Work to be completed: Look through the records below for the line with "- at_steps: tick". Return that line and each one after it up to and including the line with "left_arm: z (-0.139", exactly.

Provided material:
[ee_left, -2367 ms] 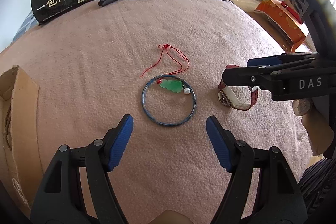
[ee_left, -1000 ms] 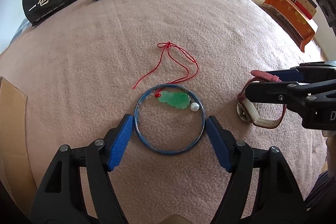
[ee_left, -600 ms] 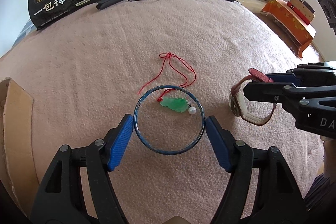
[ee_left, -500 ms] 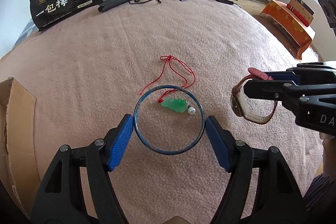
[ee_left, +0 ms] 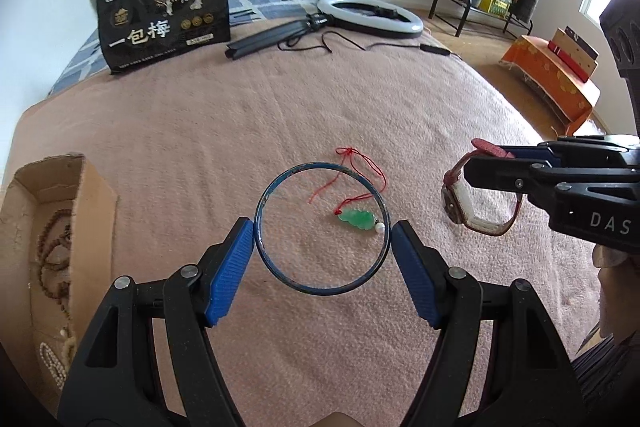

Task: Organize jewelry
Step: 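Carry the bangle in the left tool and watch in the right tool to the box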

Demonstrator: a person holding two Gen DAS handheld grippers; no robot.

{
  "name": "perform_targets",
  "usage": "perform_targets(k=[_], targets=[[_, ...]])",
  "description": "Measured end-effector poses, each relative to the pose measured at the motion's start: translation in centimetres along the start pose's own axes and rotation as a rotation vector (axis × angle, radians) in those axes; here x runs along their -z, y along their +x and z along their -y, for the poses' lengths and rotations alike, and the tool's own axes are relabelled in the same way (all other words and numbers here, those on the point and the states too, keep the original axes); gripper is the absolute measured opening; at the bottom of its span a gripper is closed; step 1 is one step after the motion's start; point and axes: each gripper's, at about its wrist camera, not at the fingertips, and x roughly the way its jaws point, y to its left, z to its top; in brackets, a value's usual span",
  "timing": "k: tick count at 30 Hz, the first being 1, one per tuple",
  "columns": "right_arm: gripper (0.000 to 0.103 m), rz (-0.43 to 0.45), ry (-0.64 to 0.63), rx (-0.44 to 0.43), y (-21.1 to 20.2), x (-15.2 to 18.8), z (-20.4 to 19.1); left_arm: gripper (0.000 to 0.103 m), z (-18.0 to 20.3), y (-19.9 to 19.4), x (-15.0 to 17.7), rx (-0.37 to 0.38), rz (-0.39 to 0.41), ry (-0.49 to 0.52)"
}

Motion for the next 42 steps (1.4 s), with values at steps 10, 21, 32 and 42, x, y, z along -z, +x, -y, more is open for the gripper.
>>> perform_targets(k=[10, 21, 32, 42], targets=[[0.02, 0.047, -0.047, -0.018, -1.2, -0.8, -3.8, 0.073, -3.6, -3.9, 0.4, -0.046, 0.068, -0.055], [0.02, 0.091, -0.106, -0.065, -1.8, -1.5, -9.3, 0.073, -8.0, -7.8, 1.9, -0.103, 0.12, -0.118], [0.02, 0.099, -0.152, -0.12, -0.9, -2.0, -14.5, 0.073, -12.6, -10.8, 4.4, -0.165, 0.14, -0.179], [0.02, 0.104, -0.206, -0.175, 0.0, -2.1, -19.6, 0.073, -16.8, -12.9, 6.5, -0.216, 0.151, -0.251]])
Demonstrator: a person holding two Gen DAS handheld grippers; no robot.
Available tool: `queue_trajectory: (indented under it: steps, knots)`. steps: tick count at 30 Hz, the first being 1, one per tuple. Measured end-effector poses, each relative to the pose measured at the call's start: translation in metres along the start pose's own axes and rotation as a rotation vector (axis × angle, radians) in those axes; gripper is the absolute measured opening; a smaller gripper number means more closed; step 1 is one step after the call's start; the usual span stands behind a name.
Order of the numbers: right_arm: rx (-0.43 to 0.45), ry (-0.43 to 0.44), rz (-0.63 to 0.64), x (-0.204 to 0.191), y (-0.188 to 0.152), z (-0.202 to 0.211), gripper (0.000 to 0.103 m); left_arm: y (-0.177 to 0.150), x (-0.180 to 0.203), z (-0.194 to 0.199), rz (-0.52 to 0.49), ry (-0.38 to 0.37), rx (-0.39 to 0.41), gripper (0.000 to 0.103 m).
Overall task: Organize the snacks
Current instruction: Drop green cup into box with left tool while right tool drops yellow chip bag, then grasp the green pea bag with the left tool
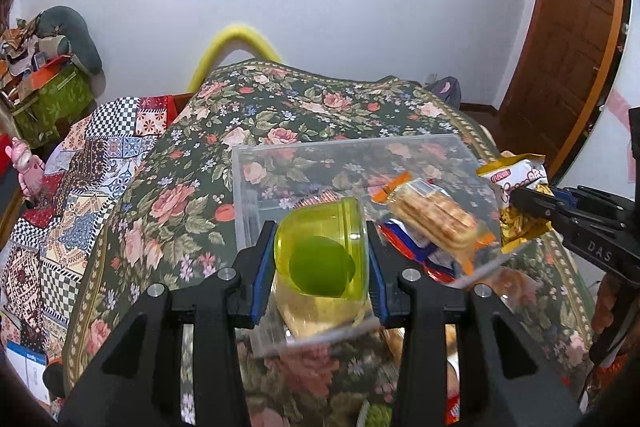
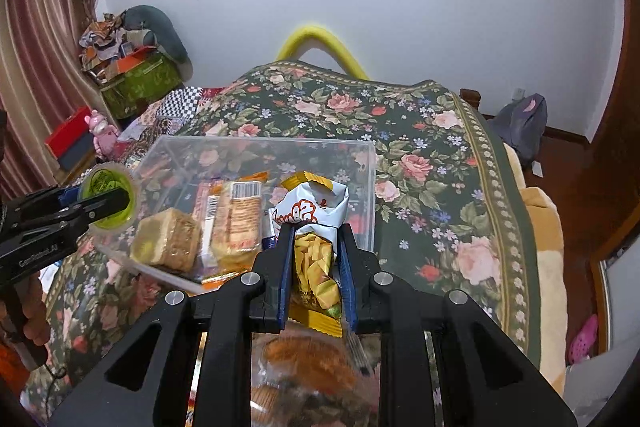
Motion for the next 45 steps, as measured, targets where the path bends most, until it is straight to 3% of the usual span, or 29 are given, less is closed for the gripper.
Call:
queue_trajectory:
  steps: [9,17,23,26,34,45]
  knots:
    - [-0.047,-0.009,0.028,-0.003,-0.006,-0.024,0.019,0.007,0.000,-0.036,0.009,0.046,-0.029,0.040]
    - [-0.074,-0.008,0.043,-0.008,-0.015,-0.022,0.022,0.008,-0.005,-0.033,0.053,0.053,-0.035,0.044]
    - [-0.063,-0.009,0.058,-0.011,-0.016,-0.007,0.038,0.006,0.001,-0.013,0.034,0.032,-0.022,0.049]
    - [-0.051,0.012,0.053,-0.014,-0.016,0.003,0.040,0.003,0.008,0.003,0.003,0.021,-0.007,0.051]
    - [-0.007,0.034,0.070,-0.027,-0.022,0.036,0.048,-0.024,0.022,0.044,-0.070,-0.003,0.007,0.060]
    - [-0.030,0.034,0.026,-0.012,-0.056,0.053,0.052,-0.086,0.029,0.054,-0.090,-0.053,-0.077,0.063]
Point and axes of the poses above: each gripper's, at about its wrist camera, not at the fingertips, and z roughly against the way its jaws point, x to its right, y to its top, the point moved 10 cm from there along -z, roughly the way its jaws point, and after that the axes turned 7 degrees about y, right-handed, at the moved point
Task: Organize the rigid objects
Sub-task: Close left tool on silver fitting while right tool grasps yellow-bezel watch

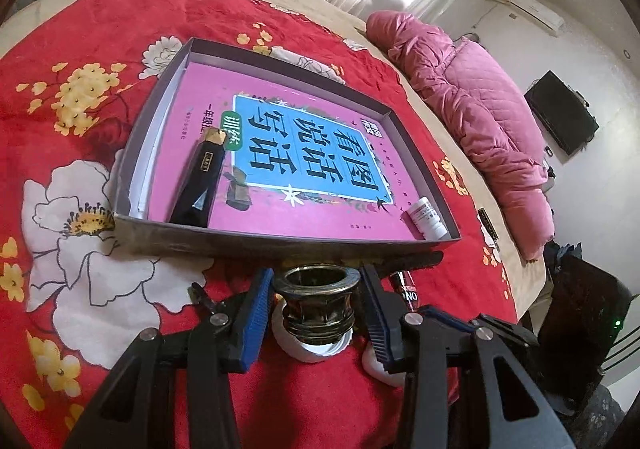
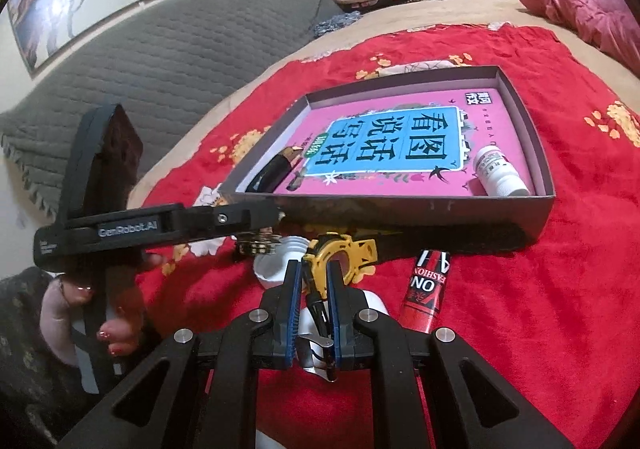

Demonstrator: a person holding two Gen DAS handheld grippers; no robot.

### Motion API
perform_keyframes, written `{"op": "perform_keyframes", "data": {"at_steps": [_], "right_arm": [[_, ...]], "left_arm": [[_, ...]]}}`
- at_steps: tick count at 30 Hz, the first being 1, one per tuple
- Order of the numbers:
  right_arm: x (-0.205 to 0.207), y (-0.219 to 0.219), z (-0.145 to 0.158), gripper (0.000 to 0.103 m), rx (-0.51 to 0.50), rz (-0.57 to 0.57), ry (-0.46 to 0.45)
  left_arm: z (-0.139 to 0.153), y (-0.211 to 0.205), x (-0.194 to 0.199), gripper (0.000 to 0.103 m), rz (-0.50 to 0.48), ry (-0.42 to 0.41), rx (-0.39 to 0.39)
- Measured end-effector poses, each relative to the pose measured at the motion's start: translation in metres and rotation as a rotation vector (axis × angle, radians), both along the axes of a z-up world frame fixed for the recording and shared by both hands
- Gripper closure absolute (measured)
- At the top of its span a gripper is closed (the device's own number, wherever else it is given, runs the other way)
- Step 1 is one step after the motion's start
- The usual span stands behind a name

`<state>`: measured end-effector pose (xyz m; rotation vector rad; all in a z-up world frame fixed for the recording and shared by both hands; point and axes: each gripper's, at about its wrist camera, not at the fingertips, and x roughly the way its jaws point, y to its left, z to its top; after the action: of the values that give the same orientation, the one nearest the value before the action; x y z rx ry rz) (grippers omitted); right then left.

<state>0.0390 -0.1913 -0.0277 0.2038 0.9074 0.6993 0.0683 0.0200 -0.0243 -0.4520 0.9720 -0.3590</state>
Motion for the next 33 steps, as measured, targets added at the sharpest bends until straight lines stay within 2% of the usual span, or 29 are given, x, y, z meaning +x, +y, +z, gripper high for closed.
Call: {"op": "perform_keyframes", "data": {"at_steps": [9, 16, 22, 25, 30, 33], "right_arm": [[-0.003, 0.012, -0.01, 0.089, -0.073, 0.048, 0.018], [0.003, 0.022, -0.012, 0.089, -0.091, 0.07, 0.05], [0.01, 0.051, -0.013, 0.086, -0.244, 0.127, 0.033], [0.011, 0.057, -0.016, 0.087, -0.272, 0.129, 0.029], [0.017, 0.048, -0.021, 0.093, -0.191, 0.094, 0.085], [0.024, 0.034, -0.025, 0.093, -0.052, 0.057, 0.172]], "left_arm": [[0.0, 0.001, -0.001, 0.059, 0.008, 0.007, -0.008], [-0.001, 0.005, -0.001, 0.059, 0.017, 0.008, -0.014], [-0.002, 0.01, -0.001, 0.059, 0.025, 0.014, -0.025], [-0.003, 0.012, -0.001, 0.059, 0.026, 0.019, -0.028], [-0.004, 0.014, -0.001, 0.059, 0.034, 0.02, -0.032], [-0.004, 0.017, -0.001, 0.059, 0.044, 0.02, -0.038]]}}
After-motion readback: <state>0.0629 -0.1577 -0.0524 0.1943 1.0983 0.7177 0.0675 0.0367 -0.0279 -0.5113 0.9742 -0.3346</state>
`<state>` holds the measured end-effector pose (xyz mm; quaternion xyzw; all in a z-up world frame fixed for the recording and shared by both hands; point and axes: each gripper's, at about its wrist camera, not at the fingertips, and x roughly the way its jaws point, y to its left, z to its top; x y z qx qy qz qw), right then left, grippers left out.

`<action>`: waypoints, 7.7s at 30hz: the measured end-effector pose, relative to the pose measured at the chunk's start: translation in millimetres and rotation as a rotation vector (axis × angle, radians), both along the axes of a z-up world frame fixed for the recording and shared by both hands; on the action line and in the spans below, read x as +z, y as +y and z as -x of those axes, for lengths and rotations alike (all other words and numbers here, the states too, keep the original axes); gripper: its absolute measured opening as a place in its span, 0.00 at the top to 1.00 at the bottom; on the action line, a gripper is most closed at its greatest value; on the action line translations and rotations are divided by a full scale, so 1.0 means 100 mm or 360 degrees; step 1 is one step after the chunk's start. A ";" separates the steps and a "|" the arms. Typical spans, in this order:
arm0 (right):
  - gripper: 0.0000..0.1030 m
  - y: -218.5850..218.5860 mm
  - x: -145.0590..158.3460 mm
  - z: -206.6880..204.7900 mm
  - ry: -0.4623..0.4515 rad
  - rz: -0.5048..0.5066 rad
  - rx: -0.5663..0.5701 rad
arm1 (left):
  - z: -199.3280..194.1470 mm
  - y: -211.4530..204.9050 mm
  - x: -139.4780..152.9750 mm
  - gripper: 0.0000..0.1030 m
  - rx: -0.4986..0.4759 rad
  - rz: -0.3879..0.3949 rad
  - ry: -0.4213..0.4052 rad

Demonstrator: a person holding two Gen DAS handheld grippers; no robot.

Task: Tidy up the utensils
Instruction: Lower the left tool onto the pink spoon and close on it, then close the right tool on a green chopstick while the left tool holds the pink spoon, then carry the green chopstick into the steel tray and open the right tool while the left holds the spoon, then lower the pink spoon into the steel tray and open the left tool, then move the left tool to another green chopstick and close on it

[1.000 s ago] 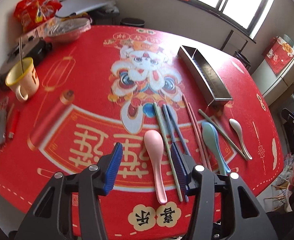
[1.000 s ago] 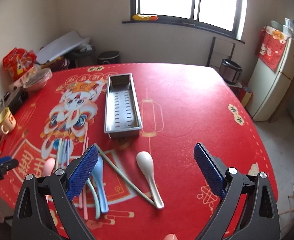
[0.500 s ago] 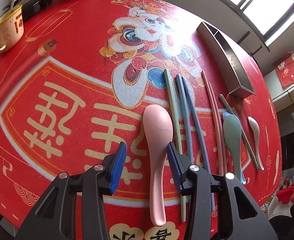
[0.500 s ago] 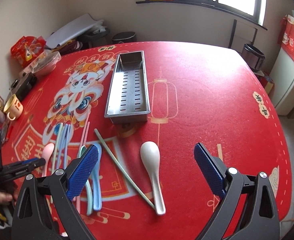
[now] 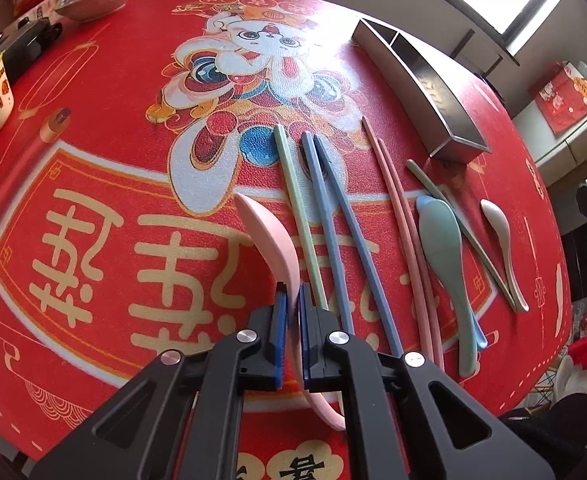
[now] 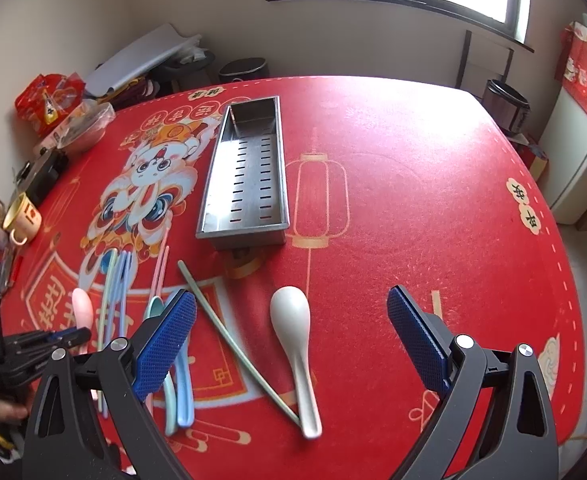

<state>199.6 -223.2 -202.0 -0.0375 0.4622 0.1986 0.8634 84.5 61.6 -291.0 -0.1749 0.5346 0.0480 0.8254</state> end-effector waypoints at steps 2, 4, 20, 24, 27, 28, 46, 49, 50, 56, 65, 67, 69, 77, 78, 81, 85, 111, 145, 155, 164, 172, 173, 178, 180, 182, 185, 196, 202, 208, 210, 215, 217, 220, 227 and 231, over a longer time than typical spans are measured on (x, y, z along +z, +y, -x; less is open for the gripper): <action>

Response area:
- at_steps: tick count at 30 Hz, the first being 1, one per tuple
- Order of the numbers:
  right_arm: x (-0.205 to 0.207), y (-0.219 to 0.219), z (-0.145 to 0.158), gripper (0.000 to 0.103 m), rx (-0.51 to 0.50), rz (-0.57 to 0.57), ry (-0.46 to 0.45)
  left_arm: z (-0.139 to 0.153), y (-0.211 to 0.205), x (-0.194 to 0.199), gripper (0.000 to 0.103 m), rz (-0.50 to 0.48), ry (-0.42 to 0.41), rx (-0.39 to 0.39)

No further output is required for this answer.